米国内でワクチンを入手できるようになるまでには、まだ少し時間がかかりそうだ。申請がそろって不承認とされる可能性もある。だがそうなったとしても、そもそもキューバはどうやってそのワクチンを開発できたのかという疑問はいくらか残る。

キューバは長年にわたって厳しい通商禁止令を課されており、肺がんのワクチンを開発するのは容易ではないはずだ。パテルは、ハーバード大学医学大学院のポール・ドレインにその点について話を聞いた。ドレインは、キューバの医学およびバイオテクノロジーの研究者である。

「ドレインの話では、キューバはこんな砂箱のようなものの中に閉じ込められていたせいで、その砂箱の中でなんとかするしかなかったのではないか、ということだ」とパテルは言う。

他の言い方をすれば、何らかの制限を加えることによって独創性が増す場合もあるということだ。

キューバの指導者フィデルとラウルのカストロ兄弟は、常に2つのことを大事にしてきた。教育と医療である。パテルによると、たとえば1980年代にキューバでデング熱ウイルスが広がったとき、ワクチン接種が大きな注目を集めたという。キューバは現在、最もワクチン接種率の高い国のひとつで、多くのワクチンを自国で開発している。

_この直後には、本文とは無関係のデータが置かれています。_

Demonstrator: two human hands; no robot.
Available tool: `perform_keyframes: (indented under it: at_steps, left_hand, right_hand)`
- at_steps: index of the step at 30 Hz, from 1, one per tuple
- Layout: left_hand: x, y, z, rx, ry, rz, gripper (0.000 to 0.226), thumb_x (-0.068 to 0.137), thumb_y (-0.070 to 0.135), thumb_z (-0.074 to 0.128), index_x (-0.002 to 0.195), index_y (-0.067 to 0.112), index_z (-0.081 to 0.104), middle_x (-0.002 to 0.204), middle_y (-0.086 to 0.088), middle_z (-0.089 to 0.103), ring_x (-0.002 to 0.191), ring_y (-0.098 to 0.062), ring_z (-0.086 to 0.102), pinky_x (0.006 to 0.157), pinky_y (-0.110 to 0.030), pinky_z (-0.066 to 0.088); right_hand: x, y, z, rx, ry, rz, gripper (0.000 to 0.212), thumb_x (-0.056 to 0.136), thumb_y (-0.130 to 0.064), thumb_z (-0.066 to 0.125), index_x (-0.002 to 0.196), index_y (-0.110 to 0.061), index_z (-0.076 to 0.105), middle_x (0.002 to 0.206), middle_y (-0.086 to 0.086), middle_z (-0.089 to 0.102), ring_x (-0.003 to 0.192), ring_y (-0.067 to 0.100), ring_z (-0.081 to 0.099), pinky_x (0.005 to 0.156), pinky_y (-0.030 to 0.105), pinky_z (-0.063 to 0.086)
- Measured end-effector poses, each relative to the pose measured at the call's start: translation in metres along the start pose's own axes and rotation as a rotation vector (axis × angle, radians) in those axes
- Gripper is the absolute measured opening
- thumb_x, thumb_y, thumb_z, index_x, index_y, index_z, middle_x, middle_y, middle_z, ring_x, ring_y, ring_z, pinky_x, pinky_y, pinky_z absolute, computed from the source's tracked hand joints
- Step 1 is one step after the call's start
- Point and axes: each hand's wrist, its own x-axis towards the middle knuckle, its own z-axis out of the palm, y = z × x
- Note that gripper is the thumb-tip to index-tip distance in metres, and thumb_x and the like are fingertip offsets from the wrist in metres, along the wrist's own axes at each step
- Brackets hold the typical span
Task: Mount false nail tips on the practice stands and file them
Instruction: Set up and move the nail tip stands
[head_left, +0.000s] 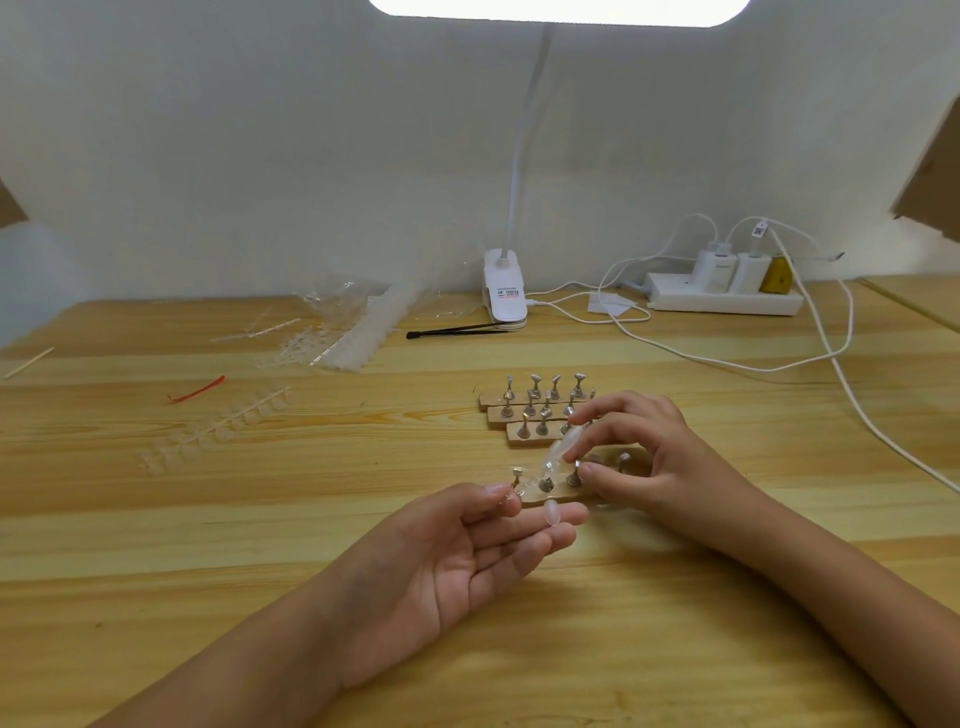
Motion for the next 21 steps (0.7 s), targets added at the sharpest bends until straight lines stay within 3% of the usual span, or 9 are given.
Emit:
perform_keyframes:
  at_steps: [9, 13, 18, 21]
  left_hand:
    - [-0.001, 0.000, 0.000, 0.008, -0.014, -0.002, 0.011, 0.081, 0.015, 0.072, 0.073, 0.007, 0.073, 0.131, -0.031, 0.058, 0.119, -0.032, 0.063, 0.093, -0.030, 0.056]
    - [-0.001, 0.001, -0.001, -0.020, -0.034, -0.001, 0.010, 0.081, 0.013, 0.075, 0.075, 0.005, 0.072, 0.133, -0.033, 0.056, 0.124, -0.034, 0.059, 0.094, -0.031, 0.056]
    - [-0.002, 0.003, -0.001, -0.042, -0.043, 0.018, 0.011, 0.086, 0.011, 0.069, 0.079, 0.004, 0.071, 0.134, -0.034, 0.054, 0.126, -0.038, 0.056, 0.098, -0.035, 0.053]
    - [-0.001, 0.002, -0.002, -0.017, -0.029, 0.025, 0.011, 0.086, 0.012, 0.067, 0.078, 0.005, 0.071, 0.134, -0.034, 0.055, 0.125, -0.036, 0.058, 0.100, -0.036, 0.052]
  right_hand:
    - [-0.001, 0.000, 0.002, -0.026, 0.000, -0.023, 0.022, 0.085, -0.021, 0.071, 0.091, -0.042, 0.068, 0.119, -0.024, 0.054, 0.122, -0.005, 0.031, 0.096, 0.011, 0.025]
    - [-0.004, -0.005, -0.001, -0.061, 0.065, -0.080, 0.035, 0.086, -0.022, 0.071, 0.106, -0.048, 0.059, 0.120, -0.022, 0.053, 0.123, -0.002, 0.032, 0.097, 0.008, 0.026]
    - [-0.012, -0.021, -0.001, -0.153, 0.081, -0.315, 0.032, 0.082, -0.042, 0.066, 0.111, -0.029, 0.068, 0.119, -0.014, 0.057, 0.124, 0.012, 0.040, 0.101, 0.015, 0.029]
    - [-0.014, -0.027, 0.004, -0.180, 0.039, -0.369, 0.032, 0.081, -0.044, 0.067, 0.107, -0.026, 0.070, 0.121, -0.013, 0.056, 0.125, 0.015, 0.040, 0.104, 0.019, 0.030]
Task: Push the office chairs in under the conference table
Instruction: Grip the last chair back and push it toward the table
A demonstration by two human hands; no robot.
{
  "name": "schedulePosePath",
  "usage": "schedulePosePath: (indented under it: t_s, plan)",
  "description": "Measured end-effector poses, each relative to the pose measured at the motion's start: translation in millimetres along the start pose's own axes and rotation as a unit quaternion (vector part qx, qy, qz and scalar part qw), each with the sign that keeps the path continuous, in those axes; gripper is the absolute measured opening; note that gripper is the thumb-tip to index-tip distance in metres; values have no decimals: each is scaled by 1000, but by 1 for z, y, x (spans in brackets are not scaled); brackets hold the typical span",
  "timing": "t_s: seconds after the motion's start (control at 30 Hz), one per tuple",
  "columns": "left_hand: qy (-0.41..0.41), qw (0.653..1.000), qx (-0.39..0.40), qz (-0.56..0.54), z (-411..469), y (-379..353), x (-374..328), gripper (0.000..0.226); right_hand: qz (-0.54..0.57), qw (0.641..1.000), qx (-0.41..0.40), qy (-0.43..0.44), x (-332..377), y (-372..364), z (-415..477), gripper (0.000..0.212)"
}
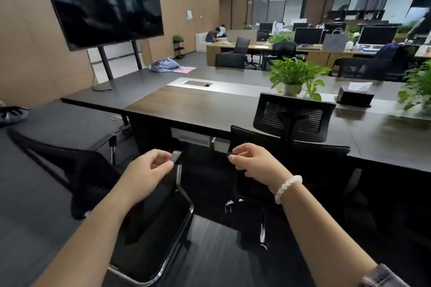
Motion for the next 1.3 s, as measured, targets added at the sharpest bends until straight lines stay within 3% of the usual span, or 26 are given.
schedulePosePath:
  t_s: [0.23,0.57,0.77,0.9,1.0,1.1,1.2,1.3]
  plan:
    - [43,997,-53,39,-38,139,79,12,-16,998,66,19,69,-131,7,30]
    - [97,989,-17,108,-45,306,207,14,-27,996,85,14,158,-317,45,52]
    - [68,993,2,93,29,336,233,15,-59,997,48,-6,187,-339,97,56]
    - [33,989,-16,145,91,333,261,34,-90,995,44,-14,186,-363,151,61]
    - [27,975,-36,216,139,342,281,56,-134,987,83,-24,183,-392,201,70]
    - [38,947,2,319,186,358,301,73,-181,970,158,-39,190,-424,241,76]
    - [57,925,79,367,222,364,326,72,-217,947,233,-51,197,-452,267,75]
    - [62,928,123,346,247,363,344,65,-252,929,265,-65,195,-471,286,75]
Point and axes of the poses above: each hand's wrist, its own z-axis towards the middle knuckle, its own y-axis out of the back of the hand, x = y × z, the point moved 8 cm from there along z, towards the middle knuckle, and after that the axes turned 5 degrees about -z, right-handed, at the moved point
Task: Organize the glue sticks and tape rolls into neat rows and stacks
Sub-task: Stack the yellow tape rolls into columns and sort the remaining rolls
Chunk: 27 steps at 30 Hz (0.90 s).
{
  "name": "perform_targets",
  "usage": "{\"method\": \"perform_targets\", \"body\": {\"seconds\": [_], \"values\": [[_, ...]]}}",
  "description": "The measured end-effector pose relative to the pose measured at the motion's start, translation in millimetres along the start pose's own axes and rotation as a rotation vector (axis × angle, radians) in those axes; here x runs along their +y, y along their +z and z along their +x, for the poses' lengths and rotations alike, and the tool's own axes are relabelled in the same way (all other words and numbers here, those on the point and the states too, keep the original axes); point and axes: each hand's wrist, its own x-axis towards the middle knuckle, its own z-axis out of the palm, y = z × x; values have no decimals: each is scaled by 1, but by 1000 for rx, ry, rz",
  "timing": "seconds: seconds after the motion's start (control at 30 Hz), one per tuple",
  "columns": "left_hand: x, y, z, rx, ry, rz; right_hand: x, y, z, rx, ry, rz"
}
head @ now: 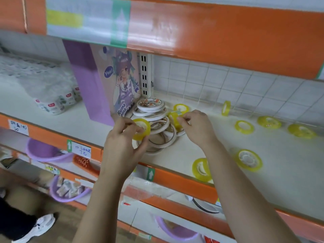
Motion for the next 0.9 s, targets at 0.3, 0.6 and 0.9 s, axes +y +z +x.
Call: {"method": "perform_targets", "body": {"seconds": [0.3, 0.6, 0.9], "values": [[-1, -1, -1, -3, 12, -12, -1, -2, -2, 5, 8, 129], [13, 7, 7, -40, 53, -101, 2, -19, -20, 105, 1, 270], [69, 48, 7, -119, 197, -329, 41, -79, -92, 332, 127, 264]]}}
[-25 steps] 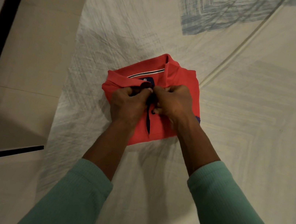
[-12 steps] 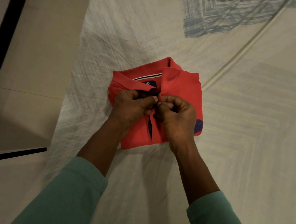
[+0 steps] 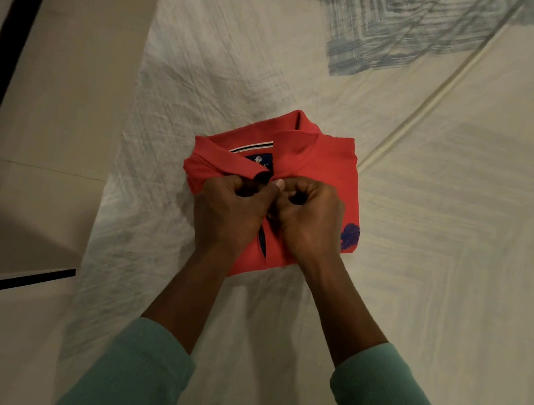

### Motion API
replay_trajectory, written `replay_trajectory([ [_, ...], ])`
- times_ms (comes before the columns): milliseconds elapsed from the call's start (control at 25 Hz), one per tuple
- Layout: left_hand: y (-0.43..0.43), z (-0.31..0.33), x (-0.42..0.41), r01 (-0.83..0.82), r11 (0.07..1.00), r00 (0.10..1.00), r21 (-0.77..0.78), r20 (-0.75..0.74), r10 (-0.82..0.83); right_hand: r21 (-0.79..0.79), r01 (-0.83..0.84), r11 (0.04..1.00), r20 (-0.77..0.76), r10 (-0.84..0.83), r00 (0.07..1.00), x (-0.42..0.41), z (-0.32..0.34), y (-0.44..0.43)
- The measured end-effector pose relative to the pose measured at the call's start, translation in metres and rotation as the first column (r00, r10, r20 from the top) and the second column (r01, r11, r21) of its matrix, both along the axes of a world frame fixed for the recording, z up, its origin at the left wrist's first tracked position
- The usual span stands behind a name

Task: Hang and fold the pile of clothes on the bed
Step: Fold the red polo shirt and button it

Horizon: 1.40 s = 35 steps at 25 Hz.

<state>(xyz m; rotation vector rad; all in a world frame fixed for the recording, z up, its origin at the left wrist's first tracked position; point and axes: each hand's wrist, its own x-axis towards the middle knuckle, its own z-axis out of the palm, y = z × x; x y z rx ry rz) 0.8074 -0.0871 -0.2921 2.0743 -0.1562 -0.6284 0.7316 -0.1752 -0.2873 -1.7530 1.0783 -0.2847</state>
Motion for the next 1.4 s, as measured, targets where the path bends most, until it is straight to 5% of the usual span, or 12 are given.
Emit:
replay_trajectory([
  [280,-0.013,0.002,0.000,0.099,0.964,0.969,0.245,0.195,-0.149,0.022,0.132,0.991,-0.018,-0.131,0.991,0.005,-0.003,0.005],
  [560,-0.006,-0.009,0.004,0.206,0.936,0.915,0.287,0.282,-0.288,0.133,0.125,0.983,-0.076,-0.116,0.990,0.012,-0.005,0.002],
  [680,0.000,-0.012,0.012,0.213,0.958,0.952,0.193,0.181,-0.248,0.085,0.071,0.994,-0.076,-0.065,0.995,0.013,-0.001,0.005],
  [920,-0.001,-0.015,0.011,0.089,0.995,0.996,0.041,0.028,-0.090,0.242,0.032,0.970,-0.044,-0.022,0.999,0.009,-0.010,-0.005],
  [1120,-0.008,0.009,0.014,-0.053,0.998,0.991,-0.025,-0.128,0.049,0.364,0.153,0.919,-0.046,-0.147,0.988,0.007,0.010,-0.020],
  [1280,-0.005,0.026,0.039,-0.465,0.885,0.762,-0.013,-0.516,0.392,0.143,0.357,0.923,-0.088,-0.348,0.933,0.025,0.031,-0.051],
  [1400,-0.010,0.027,0.050,-0.455,0.891,0.713,0.006,-0.597,0.368,0.209,0.273,0.939,-0.219,-0.227,0.949,0.054,0.037,-0.070],
])
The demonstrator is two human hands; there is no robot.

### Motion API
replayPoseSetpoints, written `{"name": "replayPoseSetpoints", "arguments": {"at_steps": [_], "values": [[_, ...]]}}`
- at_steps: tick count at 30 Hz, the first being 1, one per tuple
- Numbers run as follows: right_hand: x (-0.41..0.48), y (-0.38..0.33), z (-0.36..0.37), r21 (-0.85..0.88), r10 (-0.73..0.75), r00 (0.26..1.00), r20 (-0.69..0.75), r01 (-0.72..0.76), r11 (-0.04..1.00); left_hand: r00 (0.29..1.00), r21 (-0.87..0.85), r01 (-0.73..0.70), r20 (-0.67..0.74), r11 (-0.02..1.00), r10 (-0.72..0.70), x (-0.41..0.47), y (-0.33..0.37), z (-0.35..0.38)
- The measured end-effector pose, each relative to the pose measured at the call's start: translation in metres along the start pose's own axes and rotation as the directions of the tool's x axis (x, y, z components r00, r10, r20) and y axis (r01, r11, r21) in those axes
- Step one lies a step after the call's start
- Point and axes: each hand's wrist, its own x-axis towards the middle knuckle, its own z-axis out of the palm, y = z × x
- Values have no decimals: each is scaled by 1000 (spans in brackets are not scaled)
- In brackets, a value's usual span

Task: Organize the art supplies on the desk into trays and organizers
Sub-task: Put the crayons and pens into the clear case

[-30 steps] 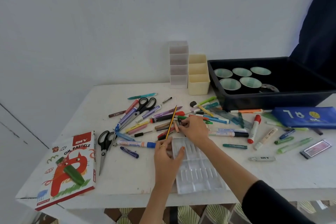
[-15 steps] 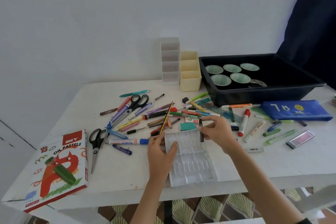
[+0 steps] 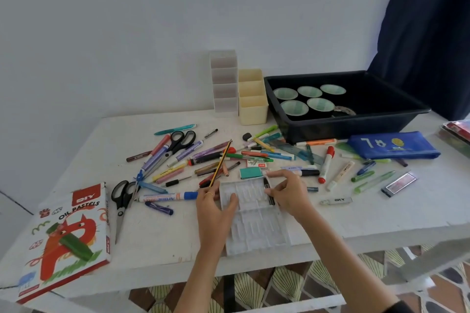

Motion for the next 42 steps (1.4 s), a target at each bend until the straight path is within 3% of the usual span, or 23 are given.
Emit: {"name": "replayPoseSetpoints", "arguments": {"at_steps": [7,10,12,18,22,28,36,39,42], "values": [[3,-5,7,-72,58,997,-43,-61,996,1000,1,-18,-12,1000,18,-2,-1,-3],[8,-20,10,-135,0,996,-94,-12,991,999,-49,-20,-48,999,18,-1,1,-4],[14,-30,15,-88,-54,991,-126,43,995,997,-122,-11,-72,993,2,-1,4,-5],[24,-65,50,-70,-200,977,76,205,976,996,-135,-19,-90,991,7,2,2,-4],[30,-74,76,-179,-223,968,119,242,954,996,-91,-12,-85,996,4,4,5,-4],[34,-75,78,-96,-108,989,101,118,988,996,-56,-15,-86,998,10,5,6,-2],[28,-56,26,62,30,987,158,-41,997,996,-20,-59,-70,998,57,4,0,-2],[22,-47,2,125,26,981,190,-50,991,995,-3,-75,-70,997,75,4,-1,-2],[8,-38,-16,71,-14,971,237,-3,997,994,18,-85,-73,996,86,3,-3,-2]]}}
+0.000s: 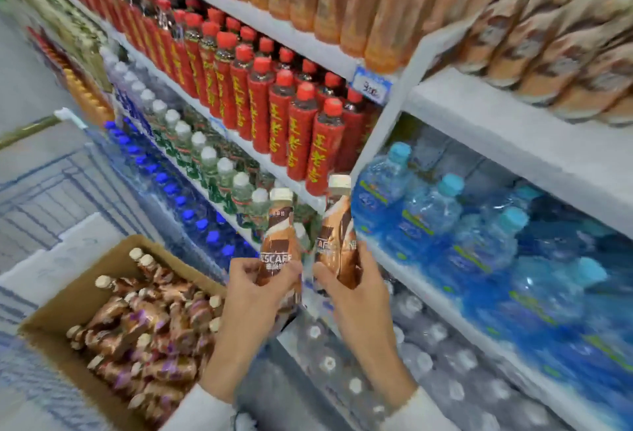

科学担当記者としてパテルは、キューバには米国が恩恵を受けられるものとして、他にどんな医学の進歩があるのかと考える。

「それがここ数十年の状況における問題のひとつだ。誰も本当のところどうなっているかわからない」と彼は言う。

だがキューバと米国の関係が改善に向かうことで、両国がたがいに恩恵を受けられる医学的および科学的交流がさらに増えることを彼は期待している。